Government officials as well as representatives of international organisations and civil society are meeting at the Federal Foreign Office in Berlin on 24 June at the invitation of Foreign Minister Baerbock, Development Minister Schulze and Minister of Food and Agriculture Özdemir. Just prior to the G7 Summit in Elmau, this conference is placing the issue of food security at the top of the international agenda and creating a forum for joint debate with the Global South on possible solutions.
What’s behind the sharp increase in hunger around the world
Even before the Russian war against Ukraine, droughts, the effects of climate change, supply chains disrupted by the COVID-19 pandemic, and armed conflicts were causing supply shocks to global grain markets. However, Russia’s attack on the country has now dramatically worsened the situation. Ukraine was one of the primary suppliers to many countries in the Global South, as well as to large international relief organisations. Now, destroyed infrastructure, blocked ports and lost crops are leading to supply shortages. Russia – itself a major grain exporter – has lowered its own exports.

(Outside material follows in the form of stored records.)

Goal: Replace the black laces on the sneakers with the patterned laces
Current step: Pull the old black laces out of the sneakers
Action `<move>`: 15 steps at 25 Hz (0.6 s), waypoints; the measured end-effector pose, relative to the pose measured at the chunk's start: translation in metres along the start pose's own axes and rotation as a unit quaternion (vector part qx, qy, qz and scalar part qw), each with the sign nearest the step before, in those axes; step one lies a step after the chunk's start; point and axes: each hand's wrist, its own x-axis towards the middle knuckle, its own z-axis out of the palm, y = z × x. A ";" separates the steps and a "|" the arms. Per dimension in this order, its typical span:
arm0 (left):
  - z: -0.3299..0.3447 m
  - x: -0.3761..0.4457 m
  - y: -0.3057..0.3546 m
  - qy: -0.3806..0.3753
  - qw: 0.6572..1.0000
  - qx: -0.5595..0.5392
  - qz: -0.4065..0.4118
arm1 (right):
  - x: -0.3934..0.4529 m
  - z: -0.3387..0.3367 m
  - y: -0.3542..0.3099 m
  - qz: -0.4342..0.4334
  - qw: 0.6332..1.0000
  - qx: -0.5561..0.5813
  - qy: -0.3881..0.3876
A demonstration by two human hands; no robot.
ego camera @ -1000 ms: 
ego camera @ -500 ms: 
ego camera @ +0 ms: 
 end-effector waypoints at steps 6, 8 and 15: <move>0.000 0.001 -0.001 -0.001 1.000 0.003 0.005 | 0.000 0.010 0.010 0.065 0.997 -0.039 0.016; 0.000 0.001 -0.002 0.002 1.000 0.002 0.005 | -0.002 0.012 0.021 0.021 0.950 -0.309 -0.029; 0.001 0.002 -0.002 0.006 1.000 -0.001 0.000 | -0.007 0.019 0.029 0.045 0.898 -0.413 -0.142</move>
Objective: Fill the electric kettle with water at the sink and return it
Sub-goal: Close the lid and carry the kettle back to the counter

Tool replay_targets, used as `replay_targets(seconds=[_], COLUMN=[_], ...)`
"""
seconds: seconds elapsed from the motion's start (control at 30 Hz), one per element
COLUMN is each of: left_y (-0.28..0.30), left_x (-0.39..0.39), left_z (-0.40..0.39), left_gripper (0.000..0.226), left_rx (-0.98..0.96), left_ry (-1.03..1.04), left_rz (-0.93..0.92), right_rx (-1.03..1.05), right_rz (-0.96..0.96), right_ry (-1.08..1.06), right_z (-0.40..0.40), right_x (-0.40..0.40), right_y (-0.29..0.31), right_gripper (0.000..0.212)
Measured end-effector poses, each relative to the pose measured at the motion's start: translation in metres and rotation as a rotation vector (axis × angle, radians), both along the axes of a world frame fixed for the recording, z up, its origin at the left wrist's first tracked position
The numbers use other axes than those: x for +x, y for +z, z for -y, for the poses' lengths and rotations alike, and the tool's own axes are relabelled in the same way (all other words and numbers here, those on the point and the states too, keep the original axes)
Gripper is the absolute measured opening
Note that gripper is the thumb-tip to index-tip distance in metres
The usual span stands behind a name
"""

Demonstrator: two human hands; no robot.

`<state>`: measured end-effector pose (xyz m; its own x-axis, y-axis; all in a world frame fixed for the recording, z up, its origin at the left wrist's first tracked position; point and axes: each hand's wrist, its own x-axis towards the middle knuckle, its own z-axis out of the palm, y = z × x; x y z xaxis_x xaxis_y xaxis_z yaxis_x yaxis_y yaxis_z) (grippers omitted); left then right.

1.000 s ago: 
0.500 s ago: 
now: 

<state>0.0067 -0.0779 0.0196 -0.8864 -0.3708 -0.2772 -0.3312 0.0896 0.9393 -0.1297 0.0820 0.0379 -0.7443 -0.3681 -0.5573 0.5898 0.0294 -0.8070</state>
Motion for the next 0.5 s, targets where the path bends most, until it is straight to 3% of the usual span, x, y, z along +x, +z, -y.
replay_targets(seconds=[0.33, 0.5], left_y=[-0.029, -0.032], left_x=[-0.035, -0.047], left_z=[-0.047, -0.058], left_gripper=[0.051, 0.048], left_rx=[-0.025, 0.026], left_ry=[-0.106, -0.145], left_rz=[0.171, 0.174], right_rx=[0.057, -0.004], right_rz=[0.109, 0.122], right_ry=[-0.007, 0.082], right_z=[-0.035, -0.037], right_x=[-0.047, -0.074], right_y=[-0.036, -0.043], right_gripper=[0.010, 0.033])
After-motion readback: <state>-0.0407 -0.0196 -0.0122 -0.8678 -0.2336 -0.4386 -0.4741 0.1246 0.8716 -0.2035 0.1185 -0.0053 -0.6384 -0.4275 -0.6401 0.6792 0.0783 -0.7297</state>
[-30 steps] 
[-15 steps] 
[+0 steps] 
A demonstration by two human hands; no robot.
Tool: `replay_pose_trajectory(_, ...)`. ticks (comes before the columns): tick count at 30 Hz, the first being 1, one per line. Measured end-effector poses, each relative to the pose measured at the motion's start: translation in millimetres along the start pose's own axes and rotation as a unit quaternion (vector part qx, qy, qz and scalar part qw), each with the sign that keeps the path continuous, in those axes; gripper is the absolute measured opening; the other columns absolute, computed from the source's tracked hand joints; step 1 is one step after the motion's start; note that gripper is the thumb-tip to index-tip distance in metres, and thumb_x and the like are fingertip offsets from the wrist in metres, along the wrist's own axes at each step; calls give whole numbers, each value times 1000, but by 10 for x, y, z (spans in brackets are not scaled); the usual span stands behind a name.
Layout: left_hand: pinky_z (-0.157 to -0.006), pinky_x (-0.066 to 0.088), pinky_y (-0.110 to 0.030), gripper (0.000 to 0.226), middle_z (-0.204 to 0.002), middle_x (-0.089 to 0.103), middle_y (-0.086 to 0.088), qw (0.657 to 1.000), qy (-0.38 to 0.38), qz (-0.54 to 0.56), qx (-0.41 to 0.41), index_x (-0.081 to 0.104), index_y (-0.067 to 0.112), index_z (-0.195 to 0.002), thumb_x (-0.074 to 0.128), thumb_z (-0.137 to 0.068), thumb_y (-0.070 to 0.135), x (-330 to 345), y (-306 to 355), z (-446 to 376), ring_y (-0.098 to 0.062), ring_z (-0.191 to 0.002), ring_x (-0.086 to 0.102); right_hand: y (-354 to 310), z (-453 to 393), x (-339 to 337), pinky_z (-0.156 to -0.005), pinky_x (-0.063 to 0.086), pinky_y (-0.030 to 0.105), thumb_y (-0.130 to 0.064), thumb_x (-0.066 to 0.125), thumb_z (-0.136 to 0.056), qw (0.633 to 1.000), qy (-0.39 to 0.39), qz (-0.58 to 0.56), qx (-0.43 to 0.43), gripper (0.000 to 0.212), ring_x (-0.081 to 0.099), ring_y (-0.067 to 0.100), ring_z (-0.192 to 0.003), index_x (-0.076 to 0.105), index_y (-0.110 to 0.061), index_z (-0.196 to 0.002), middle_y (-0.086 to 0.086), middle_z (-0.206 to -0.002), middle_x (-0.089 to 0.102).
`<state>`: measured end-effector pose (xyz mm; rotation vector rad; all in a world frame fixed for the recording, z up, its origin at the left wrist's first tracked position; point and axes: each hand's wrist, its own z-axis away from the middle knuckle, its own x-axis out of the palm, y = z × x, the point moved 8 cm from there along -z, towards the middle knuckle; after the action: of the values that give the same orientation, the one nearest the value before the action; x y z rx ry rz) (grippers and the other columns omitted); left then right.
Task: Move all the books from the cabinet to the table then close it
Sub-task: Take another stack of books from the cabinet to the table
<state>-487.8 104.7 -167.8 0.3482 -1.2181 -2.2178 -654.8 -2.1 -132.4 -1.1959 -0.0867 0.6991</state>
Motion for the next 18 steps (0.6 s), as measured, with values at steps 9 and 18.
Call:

As a result, store shelves are remaining empty, prices are shooting up, many people can no longer afford to buy essential staples, and emergency rations are dwindling. The UN World Food Programme (WFP) has said that 345 million people currently do not have enough to eat. This is more than four times the population of Germany.
With its targeted attacks on Ukraine’s granaries, Russia is using food as a weapon. Russian propaganda is disseminating cynical disinformation, attempting to both destabilise and divide the international community. One of the obviously untrue statements is that international sanctions, as opposed to the war, are the cause of people’s suffering. The fact is that no sanctions have been imposed on the export of food. Russia could improve the situation overnight – if it wished to do so.
What Germany is doing to fight hunger around the world
Germany has been engaged for many years in the fight against global hunger. For example, it has strengthened food systems and is the world’s second-largest donor of humanitarian food assistance. Currently, Germany has a special international responsibility, as the German Government holds the Presidency of the G7. In this capacity, it is supporting the efforts of the UN Secretary-General and has launched the Global Alliance for Food Security. This year, Germany will invest some 4 billion euro in humanitarian assistance and resilient food systems.